I mean the Carriba situation. A place develops its own luck, you know. A family from Carriba lived near me when I was growing up. Terrible things were always happening to them. Car wrecks, cancer, fires. Boat explosions. Saying all this made me sober, I swear. There was something true about it that cut through nine drinks and brought on a brightly lit melancholy.
You know it wasn’t but the one thing, she said.
The one thing?
That Modock was worth coming here for a fresh start. Well I went on and interpreted that I might be worth it too. You gave us that.
Modock doesn’t seem—
Modock is dying, man. He’s either going to make it or he’s not. I believe he almost has to die and get better. Or not. I know it.
He could talk to a doctor, I guess. Tell it to a group, I said.
No. One of those days one of them would say to him: I know how you feel. Then I’d go up there and tear into them and want our money back. It’s in the blood, man. My mother Blackie beat up several doctors.
When I left the disco, walking, I was drunk again and melancholy both. I wandered to the front window of an auto parts dealer chum of mine, as if he’d be open. He was marrying the ex-wife of a rich doctor. I wanted to explain to him how important friendship was in this cold universe. I wanted to explain to him that what television and bad American movies had done was to make us doubt that others even existed except as a shadow play. That virtual reality and cyberspace would complete the job. That you could not be sure that you were at your own father’s funeral. Or think the woman squirming under you was only good if it would make a good movie. Or doubt that there had been any football on a live field because there was no replay. As some GI in his first firefight in Vietnam was supposed to have hollered out: Where’s the soundtrack!? That the poisonous excuse for all bad on television was that: But it’s true. I was hammering on the glass doors, wanting my chum to be in and talk this over. When I turned around, in front of the grocery store in his apron with meat stains on
it, there under the fluorescent lights having a cigarette, was the man who’d killed his mother.

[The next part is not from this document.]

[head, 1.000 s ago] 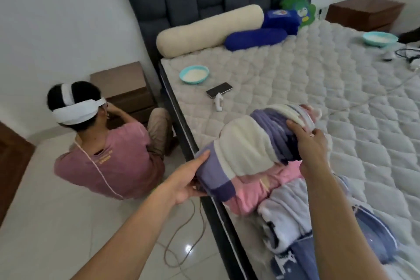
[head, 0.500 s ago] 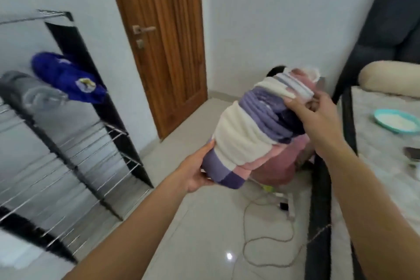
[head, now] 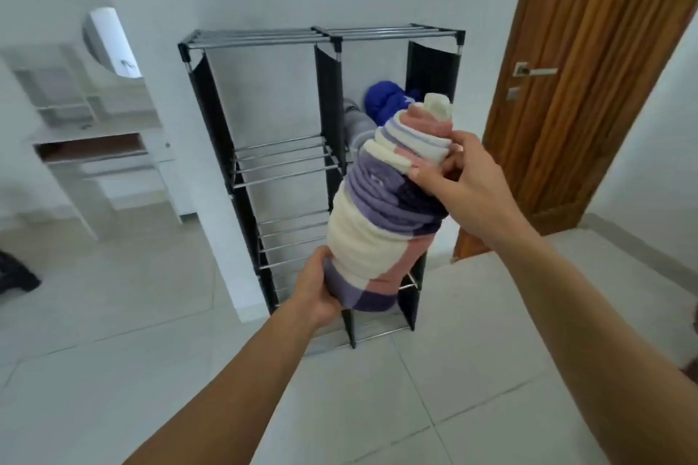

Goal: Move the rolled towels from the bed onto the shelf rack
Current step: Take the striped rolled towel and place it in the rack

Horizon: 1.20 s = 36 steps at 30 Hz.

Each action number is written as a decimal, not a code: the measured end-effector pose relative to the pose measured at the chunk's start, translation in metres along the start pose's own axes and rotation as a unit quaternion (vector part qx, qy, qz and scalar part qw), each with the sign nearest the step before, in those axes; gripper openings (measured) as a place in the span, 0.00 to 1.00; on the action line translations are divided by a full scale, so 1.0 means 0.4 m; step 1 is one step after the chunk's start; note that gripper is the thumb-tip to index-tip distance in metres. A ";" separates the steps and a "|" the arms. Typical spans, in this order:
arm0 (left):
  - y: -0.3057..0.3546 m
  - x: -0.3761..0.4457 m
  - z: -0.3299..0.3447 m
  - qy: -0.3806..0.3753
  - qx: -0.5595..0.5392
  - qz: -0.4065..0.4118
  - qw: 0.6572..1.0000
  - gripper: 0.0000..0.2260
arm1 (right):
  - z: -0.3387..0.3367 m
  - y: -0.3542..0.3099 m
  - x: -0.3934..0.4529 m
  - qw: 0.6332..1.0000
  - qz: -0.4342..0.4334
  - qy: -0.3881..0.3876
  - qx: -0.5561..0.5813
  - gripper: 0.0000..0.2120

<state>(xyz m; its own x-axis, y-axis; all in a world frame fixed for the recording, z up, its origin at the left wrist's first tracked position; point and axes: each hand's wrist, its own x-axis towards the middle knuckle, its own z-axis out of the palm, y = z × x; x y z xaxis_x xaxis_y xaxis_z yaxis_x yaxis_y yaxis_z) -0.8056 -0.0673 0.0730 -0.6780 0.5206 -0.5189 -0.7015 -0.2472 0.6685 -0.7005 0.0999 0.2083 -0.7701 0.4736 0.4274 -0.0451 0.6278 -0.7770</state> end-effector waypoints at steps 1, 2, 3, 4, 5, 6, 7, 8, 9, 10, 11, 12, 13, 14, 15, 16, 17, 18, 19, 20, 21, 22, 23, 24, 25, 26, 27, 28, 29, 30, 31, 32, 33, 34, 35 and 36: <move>0.028 0.027 -0.021 0.017 -0.016 0.012 1.000 0.15 | 0.042 -0.004 0.040 1.000 -0.018 -0.018 0.002 0.32; 0.057 0.052 -0.037 0.030 -0.032 0.023 0.999 0.15 | 0.082 -0.003 0.083 0.999 -0.038 -0.032 0.005 0.31; 0.084 0.079 -0.050 0.043 -0.046 0.037 0.997 0.15 | 0.122 -0.003 0.123 0.997 -0.059 -0.048 0.010 0.30; 0.109 0.108 -0.062 0.055 -0.064 0.049 0.995 0.15 | 0.159 -0.001 0.164 0.995 -0.078 -0.066 0.013 0.30; 0.135 0.133 -0.068 0.065 -0.077 0.058 0.993 0.15 | 0.191 -0.001 0.204 0.992 -0.090 -0.083 0.020 0.29; 0.161 0.157 -0.069 0.074 -0.089 0.065 0.991 0.15 | 0.218 0.001 0.245 0.990 -0.097 -0.096 0.027 0.29; 0.185 0.183 -0.067 0.082 -0.096 0.070 0.989 0.16 | 0.242 0.006 0.285 0.988 -0.105 -0.106 0.032 0.29; 0.205 0.210 -0.066 0.090 -0.103 0.074 0.988 0.16 | 0.265 0.013 0.323 0.987 -0.112 -0.112 0.034 0.28; 0.223 0.235 -0.062 0.100 -0.106 0.077 0.986 0.17 | 0.287 0.021 0.363 0.985 -0.119 -0.115 0.039 0.28; 0.241 0.258 -0.060 0.107 -0.110 0.081 0.985 0.16 | 0.311 0.030 0.402 0.984 -0.124 -0.121 0.048 0.28; 0.259 0.281 -0.060 0.112 -0.112 0.084 0.984 0.16 | 0.334 0.037 0.438 0.982 -0.125 -0.127 0.059 0.27; 0.276 0.300 -0.059 0.115 -0.116 0.086 0.983 0.16 | 0.356 0.043 0.472 0.981 -0.124 -0.134 0.067 0.26; 0.291 0.318 -0.059 0.119 -0.119 0.087 0.982 0.15 | 0.377 0.048 0.503 0.980 -0.124 -0.139 0.071 0.26; 0.305 0.336 -0.061 0.120 -0.119 0.088 0.982 0.15 | 0.397 0.050 0.533 0.979 -0.126 -0.144 0.068 0.25; 0.320 0.358 -0.065 0.122 -0.115 0.091 0.982 0.15 | 0.417 0.050 0.561 0.979 -0.127 -0.151 0.059 0.25; 0.334 0.381 -0.070 0.122 -0.112 0.094 0.982 0.15 | 0.438 0.049 0.588 0.978 -0.127 -0.160 0.049 0.25; 0.347 0.405 -0.077 0.123 -0.111 0.095 0.982 0.16 | 0.460 0.047 0.614 0.977 -0.130 -0.167 0.042 0.26; 0.359 0.426 -0.081 0.124 -0.109 0.092 0.982 0.17 | 0.484 0.048 0.642 0.976 -0.136 -0.168 0.033 0.27; 0.374 0.446 -0.083 0.126 -0.102 0.086 0.983 0.18 | 0.509 0.051 0.673 0.976 -0.142 -0.166 0.014 0.27; 0.391 0.464 -0.080 0.125 -0.094 0.082 0.984 0.18 | 0.535 0.055 0.705 0.976 -0.145 -0.159 -0.014 0.28; 0.411 0.479 -0.076 0.122 -0.088 0.079 0.985 0.19 | 0.558 0.058 0.737 0.977 -0.143 -0.151 -0.045 0.29; 0.430 0.494 -0.072 0.115 -0.083 0.076 0.987 0.19 | 0.580 0.060 0.767 0.977 -0.139 -0.143 -0.070 0.28; 0.448 0.511 -0.069 0.105 -0.075 0.076 0.989 0.19 | 0.599 0.059 0.798 0.978 -0.134 -0.134 -0.089 0.28; 0.467 0.527 -0.064 0.095 -0.065 0.076 0.990 0.18 | 0.617 0.058 0.831 0.978 -0.132 -0.126 -0.104 0.27; 0.484 0.541 -0.057 0.087 -0.055 0.073 0.992 0.17 | 0.632 0.055 0.861 0.977 -0.130 -0.120 -0.118 0.26; 0.501 0.554 -0.051 0.076 -0.047 0.066 0.994 0.17 | 0.646 0.053 0.888 0.975 -0.131 -0.117 -0.135 0.25; 0.517 0.565 -0.044 0.065 -0.033 0.058 0.996 0.17 | 0.663 0.051 0.911 0.971 -0.133 -0.118 -0.160 0.25; 0.532 0.574 -0.038 0.053 -0.016 0.048 0.997 0.18 | 0.680 0.051 0.929 0.965 -0.136 -0.122 -0.189 0.24; 0.544 0.583 -0.033 0.044 0.005 0.038 0.998 0.19 | 0.699 0.056 0.945 0.959 -0.133 -0.131 -0.213 0.24; 0.555 0.589 -0.028 0.037 0.025 0.026 0.999 0.21 | 0.720 0.066 0.958 0.955 -0.126 -0.139 -0.230 0.25; 0.562 0.595 -0.026 0.033 0.049 0.015 0.998 0.21 | 0.740 0.083 0.968 0.952 -0.111 -0.149 -0.241 0.25; 0.565 0.599 -0.027 0.030 0.076 0.005 0.997 0.21 | 0.758 0.104 0.973 0.951 -0.090 -0.162 -0.248 0.26; 0.566 0.605 -0.031 0.032 0.107 -0.002 0.994 0.21 | 0.775 0.130 0.973 0.950 -0.065 -0.176 -0.251 0.27; 0.568 0.610 -0.037 0.035 0.139 -0.008 0.990 0.22 | 0.790 0.156 0.971 0.949 -0.043 -0.187 -0.252 0.28; 0.573 0.616 -0.042 0.040 0.171 -0.012 0.984 0.24 | 0.802 0.177 0.965 0.948 -0.025 -0.193 -0.250 0.29; 0.579 0.622 -0.046 0.043 0.199 -0.015 0.979 0.25 | 0.812 0.194 0.958 0.950 -0.010 -0.191 -0.245 0.29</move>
<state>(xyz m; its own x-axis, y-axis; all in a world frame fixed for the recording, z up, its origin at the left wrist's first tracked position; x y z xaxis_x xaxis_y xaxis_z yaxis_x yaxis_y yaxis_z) -1.1407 -0.0102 0.0888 -0.6864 0.4473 -0.5733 -0.5921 0.1138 0.7978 -1.2057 0.1297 0.1616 -0.9514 0.2579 0.1682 0.1669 0.8911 -0.4221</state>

I rushed home and woke up my wife. I pulled the gown back down to her waist and gave her a massage, in terrible grief. We have to love each other, I said. Even if we don’t want to, we have to. Cling to a buoy even though half of it’s shot away.

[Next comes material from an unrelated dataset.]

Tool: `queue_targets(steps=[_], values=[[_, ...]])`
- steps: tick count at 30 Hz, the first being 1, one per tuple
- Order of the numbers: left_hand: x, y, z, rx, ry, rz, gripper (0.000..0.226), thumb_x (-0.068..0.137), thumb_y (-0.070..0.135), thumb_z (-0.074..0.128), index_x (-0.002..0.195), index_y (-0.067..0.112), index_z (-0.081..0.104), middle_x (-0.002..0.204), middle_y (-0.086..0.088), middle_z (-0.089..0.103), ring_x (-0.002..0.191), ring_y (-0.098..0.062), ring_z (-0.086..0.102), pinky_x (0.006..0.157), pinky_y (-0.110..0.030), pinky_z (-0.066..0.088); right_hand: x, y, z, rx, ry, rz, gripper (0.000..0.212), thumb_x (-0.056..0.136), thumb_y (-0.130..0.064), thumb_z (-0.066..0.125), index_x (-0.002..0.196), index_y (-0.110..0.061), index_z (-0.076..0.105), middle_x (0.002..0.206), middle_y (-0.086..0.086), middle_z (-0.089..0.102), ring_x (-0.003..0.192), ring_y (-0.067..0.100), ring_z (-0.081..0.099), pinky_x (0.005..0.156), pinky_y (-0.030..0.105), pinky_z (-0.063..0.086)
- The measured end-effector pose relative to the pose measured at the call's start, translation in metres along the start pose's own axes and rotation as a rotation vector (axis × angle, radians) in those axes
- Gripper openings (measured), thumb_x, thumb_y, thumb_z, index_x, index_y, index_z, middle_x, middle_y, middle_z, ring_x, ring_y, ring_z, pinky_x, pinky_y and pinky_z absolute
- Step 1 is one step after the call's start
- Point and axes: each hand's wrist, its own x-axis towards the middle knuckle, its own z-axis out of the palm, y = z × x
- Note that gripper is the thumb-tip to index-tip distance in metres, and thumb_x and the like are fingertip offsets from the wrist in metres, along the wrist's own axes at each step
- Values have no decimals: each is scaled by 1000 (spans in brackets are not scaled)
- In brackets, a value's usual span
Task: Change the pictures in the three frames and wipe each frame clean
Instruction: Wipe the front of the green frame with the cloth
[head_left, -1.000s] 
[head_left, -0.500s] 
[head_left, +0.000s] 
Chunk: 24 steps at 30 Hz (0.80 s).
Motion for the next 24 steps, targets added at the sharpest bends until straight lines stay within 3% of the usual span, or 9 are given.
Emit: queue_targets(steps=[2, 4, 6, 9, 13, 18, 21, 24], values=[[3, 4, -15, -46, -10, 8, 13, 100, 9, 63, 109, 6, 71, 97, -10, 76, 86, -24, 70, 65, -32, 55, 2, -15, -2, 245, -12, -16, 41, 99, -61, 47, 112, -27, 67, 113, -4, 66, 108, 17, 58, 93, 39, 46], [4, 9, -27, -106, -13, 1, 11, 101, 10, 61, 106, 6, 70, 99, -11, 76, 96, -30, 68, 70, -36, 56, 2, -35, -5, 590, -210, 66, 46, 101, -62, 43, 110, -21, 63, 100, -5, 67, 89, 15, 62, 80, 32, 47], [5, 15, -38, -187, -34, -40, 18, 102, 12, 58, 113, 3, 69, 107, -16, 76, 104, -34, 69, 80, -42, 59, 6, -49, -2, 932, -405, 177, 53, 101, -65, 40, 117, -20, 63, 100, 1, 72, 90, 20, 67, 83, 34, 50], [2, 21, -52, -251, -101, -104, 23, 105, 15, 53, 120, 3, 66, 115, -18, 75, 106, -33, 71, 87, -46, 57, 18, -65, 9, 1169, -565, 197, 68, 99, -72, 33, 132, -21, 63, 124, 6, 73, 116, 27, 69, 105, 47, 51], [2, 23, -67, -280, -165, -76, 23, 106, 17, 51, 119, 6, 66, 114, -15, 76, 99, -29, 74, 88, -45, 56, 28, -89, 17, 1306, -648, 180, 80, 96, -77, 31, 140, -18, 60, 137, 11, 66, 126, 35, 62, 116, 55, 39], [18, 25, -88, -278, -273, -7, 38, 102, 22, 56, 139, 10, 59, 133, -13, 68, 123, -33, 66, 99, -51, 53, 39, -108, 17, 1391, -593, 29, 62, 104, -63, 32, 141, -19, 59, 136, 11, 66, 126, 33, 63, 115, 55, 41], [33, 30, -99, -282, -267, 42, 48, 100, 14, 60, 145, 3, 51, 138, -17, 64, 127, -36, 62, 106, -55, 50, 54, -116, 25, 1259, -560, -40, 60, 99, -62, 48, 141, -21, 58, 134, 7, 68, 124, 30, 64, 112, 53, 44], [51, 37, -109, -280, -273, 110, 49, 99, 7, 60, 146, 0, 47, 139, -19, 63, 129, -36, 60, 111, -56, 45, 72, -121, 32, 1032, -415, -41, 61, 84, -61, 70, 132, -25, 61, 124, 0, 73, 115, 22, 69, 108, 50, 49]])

I love you too, she said. Leave me be, midnight poet.
But I was back in the disco the next night as if to complete something unfinished. That ’70s music. During Vietnam I was in Korea in the army around the 38th parallel. In bell-bottoms, beads, and bandanna wrap, a buddy and I used to give the finger to the Koreans across the valley who rolled out artillery from their caves every morning. That was some bad dope. We had been listening to the bulletproof Hendrix.
For the longest while even fewer people were coming in. Some of them were even more pathetic than the other evening. I sensed they were trying to be queer but hadn’t the moves. I loved it, racing through vodka martinis and huge onions.
I waited and waited and waited, staring at the baroque mirror at a man who was dwindling into something else. I would bark out involuntarily sometimes, as if with Tourette’s syndrome, saying No! No! Perhaps I had taken on some of Modock’s grief, was now a barking dummy for the killer son. I hadn’t meant to, but I kept erupting, as if somebody was there accusing me. Finally the whap on the back of the head came, but not so hard, even some tenderness in it. I turned and it was Minkle, but she was accompanied by the long-haired lawyer, young and blond, pretty vacant in the face.
She put her hands around my neck and dragged me to her. Next I knew my head was turned and she was pouring a kiss down my mouth, a tongue in there. It was ten years since I’d had a kiss like this. My wife used to be good at it in her throes. But hell, I knew what Minkle was up to. She was kissing a man of importance to mark the fact that she had classy friends.